Task brief: Wherever a line of the records contains "seen", copy that line.

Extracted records
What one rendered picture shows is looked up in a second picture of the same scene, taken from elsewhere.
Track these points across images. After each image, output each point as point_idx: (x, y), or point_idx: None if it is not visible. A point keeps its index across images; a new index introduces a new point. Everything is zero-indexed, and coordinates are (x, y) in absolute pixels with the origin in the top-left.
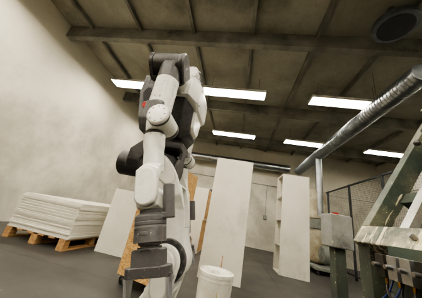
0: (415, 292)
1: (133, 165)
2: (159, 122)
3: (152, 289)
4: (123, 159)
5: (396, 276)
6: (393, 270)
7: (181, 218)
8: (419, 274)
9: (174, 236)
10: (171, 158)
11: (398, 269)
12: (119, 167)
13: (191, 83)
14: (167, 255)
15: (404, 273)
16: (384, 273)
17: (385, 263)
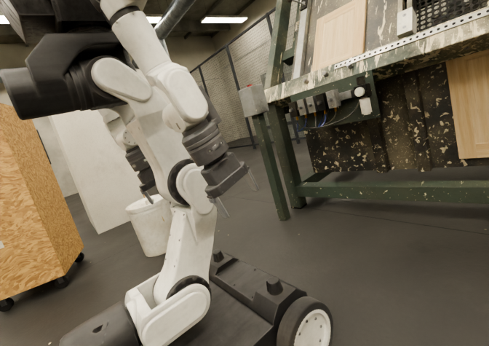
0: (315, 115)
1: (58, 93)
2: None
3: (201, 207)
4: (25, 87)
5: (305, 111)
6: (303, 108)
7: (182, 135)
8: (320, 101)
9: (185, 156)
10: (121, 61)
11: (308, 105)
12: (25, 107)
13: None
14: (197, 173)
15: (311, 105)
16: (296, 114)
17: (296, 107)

...

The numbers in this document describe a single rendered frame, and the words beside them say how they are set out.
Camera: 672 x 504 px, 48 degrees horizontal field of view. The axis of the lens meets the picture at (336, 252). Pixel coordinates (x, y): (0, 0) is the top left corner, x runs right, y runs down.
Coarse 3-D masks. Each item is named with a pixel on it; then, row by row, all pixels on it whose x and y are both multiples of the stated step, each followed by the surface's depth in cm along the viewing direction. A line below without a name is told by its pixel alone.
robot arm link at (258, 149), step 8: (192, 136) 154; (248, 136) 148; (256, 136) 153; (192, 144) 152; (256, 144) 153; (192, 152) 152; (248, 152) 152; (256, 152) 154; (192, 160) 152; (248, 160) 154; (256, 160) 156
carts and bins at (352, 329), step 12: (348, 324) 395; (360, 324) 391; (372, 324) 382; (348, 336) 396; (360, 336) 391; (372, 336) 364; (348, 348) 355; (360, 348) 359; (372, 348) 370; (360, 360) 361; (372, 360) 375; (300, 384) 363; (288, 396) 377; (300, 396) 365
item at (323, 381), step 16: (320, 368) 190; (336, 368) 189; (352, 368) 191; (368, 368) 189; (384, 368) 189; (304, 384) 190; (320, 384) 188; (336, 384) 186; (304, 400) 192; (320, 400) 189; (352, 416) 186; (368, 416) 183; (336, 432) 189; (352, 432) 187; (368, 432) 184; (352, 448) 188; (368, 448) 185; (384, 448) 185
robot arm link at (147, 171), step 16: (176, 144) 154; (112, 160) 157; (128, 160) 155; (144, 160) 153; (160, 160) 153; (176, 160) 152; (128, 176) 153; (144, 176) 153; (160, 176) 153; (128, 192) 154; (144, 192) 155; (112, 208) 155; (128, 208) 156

* * *

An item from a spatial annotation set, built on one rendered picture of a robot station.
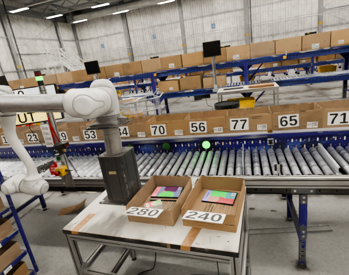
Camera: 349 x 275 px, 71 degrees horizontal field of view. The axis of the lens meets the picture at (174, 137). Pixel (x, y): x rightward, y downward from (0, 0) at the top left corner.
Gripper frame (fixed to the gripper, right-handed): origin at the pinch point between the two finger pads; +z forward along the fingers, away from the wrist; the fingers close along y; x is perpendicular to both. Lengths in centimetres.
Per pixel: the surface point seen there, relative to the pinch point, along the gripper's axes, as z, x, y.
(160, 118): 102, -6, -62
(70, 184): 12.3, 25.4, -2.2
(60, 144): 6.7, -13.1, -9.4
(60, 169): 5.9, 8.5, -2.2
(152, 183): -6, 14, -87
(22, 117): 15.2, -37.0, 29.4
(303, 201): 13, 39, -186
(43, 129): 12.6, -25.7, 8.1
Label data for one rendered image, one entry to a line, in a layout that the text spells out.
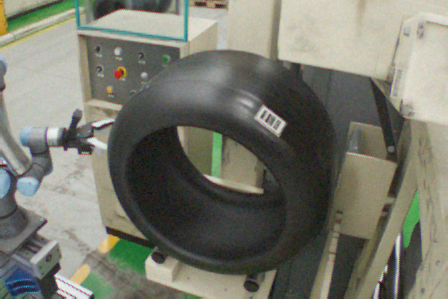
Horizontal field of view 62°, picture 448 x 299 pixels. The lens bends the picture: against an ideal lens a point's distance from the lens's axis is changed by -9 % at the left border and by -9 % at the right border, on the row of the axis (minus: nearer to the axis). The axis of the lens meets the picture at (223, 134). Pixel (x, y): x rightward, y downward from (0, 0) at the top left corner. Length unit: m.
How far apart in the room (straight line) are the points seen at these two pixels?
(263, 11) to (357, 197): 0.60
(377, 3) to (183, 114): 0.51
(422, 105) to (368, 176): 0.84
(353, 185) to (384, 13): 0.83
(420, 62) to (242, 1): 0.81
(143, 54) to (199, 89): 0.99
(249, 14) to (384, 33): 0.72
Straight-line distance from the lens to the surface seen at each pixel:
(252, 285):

Output:
Per pixel: the surface point seen there, relative to the pinch point, along the gripper's axes, as z, x, y.
How far apart in the room (straight line) are the points seen at these two pixels?
Straight-line distance from the lens to the surface seen at each pixel:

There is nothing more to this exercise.